Depending on the measures taken by the company, this results in advantages or disadvantages, which I illustrate by positive or negative numbers in the table below.

The company could in principle communicate about all of these measures before they are finalized or only after they are concluded. However, the consequences of premature/early communication can be varying, especially if a counterparty insists on confidentiality.

Action                      No premature communication   Premature communication
None                                                           -9                                               -9
Equity                                                        +1                                              +2
Dept capital                                             +1                                              +2
Other short-term cash (NDA)          +3                                               -2
Other short-term cash (no NDA)     +3                                               +4

(Sorry for the formatting! Agoracom is severely broken here!)

If the company does nothing, the consequences would be disastrous, independed of whether the company communicates about this early or not. So the payout of this “action” would be -9 in both cases. Not really an option!

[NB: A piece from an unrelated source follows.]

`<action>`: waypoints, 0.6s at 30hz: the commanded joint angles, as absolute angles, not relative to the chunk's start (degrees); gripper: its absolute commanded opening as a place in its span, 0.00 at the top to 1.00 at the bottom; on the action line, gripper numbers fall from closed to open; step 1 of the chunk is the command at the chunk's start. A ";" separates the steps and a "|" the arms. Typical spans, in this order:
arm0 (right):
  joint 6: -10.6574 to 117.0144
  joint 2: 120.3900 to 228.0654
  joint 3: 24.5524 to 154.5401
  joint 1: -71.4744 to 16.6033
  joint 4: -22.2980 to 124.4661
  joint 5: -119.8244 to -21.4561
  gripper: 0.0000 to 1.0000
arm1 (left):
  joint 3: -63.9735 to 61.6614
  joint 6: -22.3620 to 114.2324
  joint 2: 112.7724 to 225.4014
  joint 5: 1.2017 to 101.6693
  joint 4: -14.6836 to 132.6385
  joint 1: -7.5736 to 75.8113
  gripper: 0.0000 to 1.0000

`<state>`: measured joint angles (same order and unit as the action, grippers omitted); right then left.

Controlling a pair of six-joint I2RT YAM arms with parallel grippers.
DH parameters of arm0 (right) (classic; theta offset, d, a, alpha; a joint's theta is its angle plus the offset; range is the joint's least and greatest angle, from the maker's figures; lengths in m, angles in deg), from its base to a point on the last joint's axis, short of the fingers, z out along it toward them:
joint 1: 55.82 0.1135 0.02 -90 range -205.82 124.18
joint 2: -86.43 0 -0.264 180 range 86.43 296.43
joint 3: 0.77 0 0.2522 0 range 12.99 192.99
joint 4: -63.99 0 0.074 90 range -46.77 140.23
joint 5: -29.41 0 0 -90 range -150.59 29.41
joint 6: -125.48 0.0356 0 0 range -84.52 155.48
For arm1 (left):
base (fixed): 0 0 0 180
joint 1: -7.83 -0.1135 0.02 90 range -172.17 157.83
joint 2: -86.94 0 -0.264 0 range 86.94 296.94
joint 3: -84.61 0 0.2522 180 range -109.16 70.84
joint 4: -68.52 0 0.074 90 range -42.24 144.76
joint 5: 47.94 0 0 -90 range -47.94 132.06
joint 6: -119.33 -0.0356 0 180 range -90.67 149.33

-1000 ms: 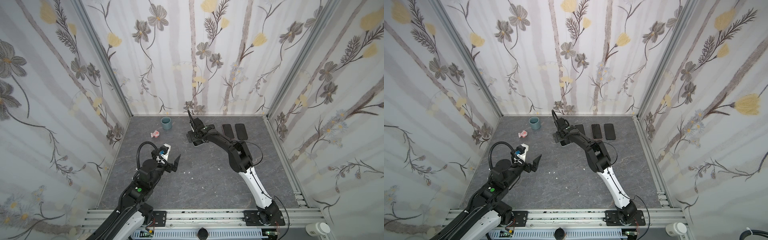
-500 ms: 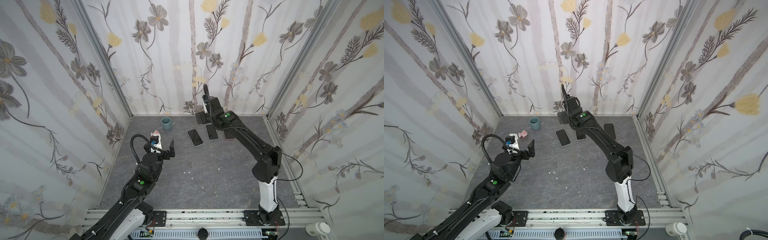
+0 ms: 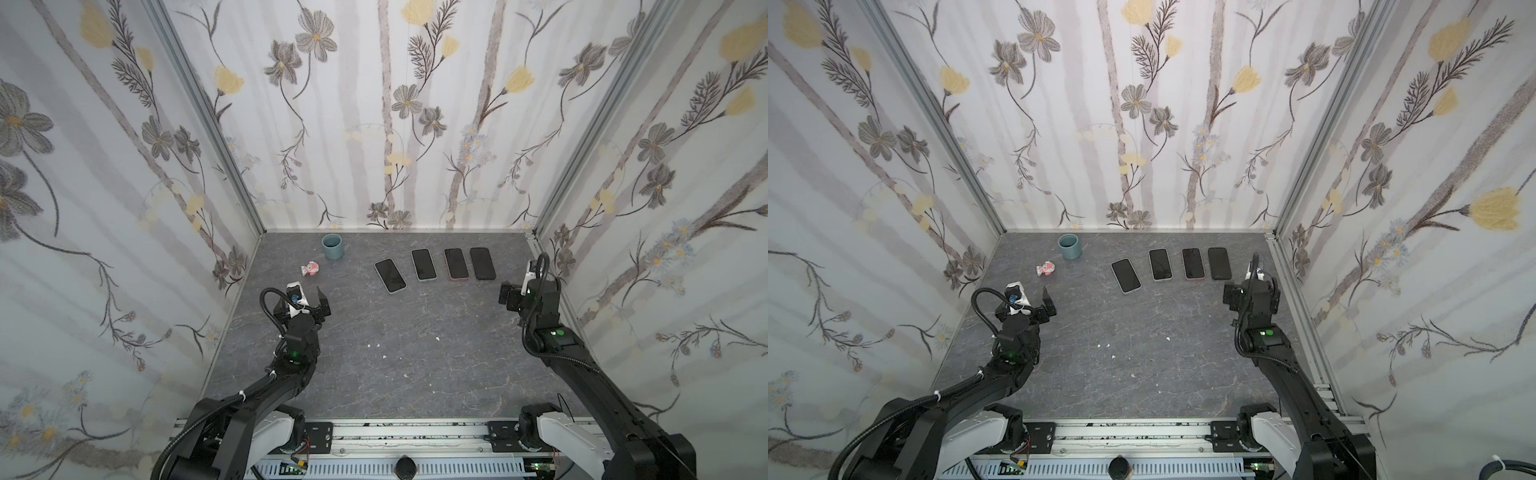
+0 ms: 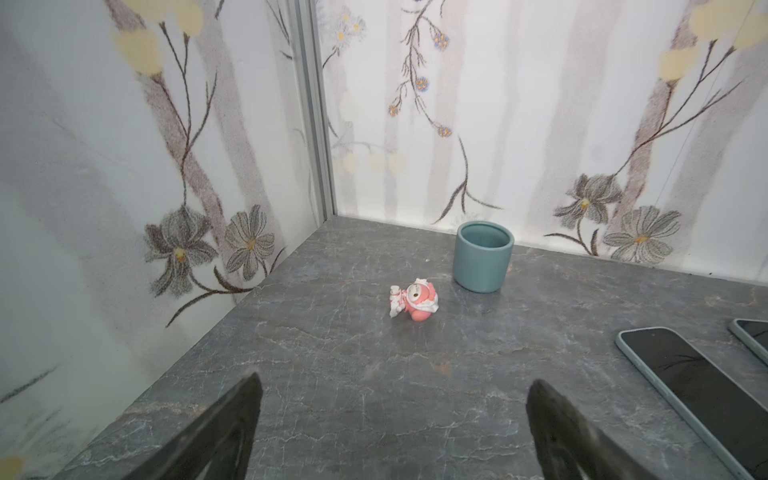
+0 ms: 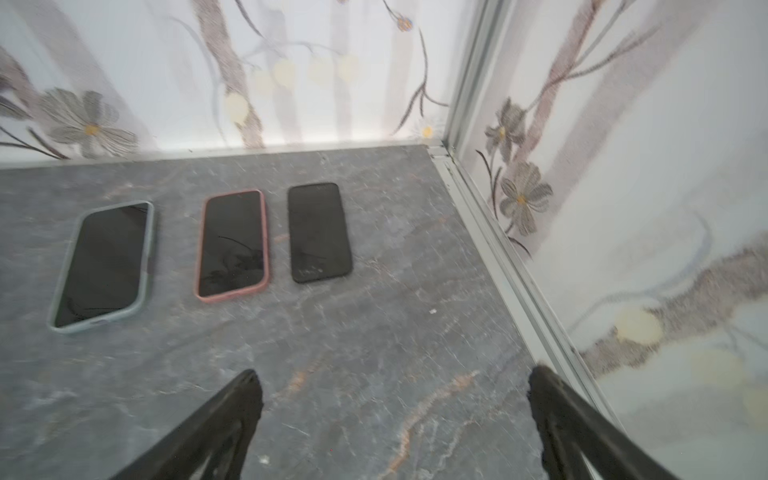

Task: Put the phone into the phone case

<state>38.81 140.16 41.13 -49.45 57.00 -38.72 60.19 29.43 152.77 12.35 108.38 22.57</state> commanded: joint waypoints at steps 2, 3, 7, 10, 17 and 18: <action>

A more constructive option would be to raise equity or debt. This would give the company the advantage of being able to operate for longer until notable revenue comes in. I give that option a payout of +1. If the company informs early about such a measure, this would increase investor confidence, so it would bring an additional advantage. That’s why I set a total of +2 for this. BTW, I am not making any distinction here between raising equity or debt. Please tell me if you see this fundamentally different, but please note that this is intended to be a high-level analysis that should not slide down into tiny details.

Then there is the possibility of some “other” kind of short-term cash inflow. This could be sales, a “China plus one” deal that involves an inflow of capital for some reason, the sale of an SPX stake, or something else.

All of these “other” options require a counterparty. That counterparty might either insist on an NDA or not. Whether an NDA is in place or not, such a deal would bring a larger benefit to the company than an increase in equity or debt. That is why I set the payoff here at +3.

If no NDA is attached to the deal and the company informs early about what is coming, the advantage by gaining trust is even higher (+4). However, if there is an NDA in place and the company nevertheless informs about the deal ahead of time, the consequences would be very negative. The deal could even fall through. That’s why the payoff here is -3.

Now imagine you are POET. Look at the table above and consider how you would act in the different scenarios! Compare that with how POET actually acts or which conclusions we can draw from the fact that POET does not communicate about financial measures! Always assuming that my assessments are valid and that POET is acting rationally.

Not doing anything is no real option, so we can disregard this one.

The company would carry out a capital increase or loan at an early stage and provide information about it as early as possible. This is what the ATM was intended for. And it is still available as a means. Raising equity or debt capital would still be better than insolvency and total loss, even under poor conditions.

The fact that the is currently not used and that the bought deal seems to be only a rumor, leads me to assume that there must be some “other” kind of short-term cash inflow that will happen in time. If the company could talk about it, it would do so to collect the high +4 payout. Since this is not the case, however, I assume there is an NDA. That limits the benefit to +3, but that would be the highest benefit POET could cash in under the given circumstances.

Do you agree with my estimates? If not, how would the model need to be changed to better reflect reality? What would be the results?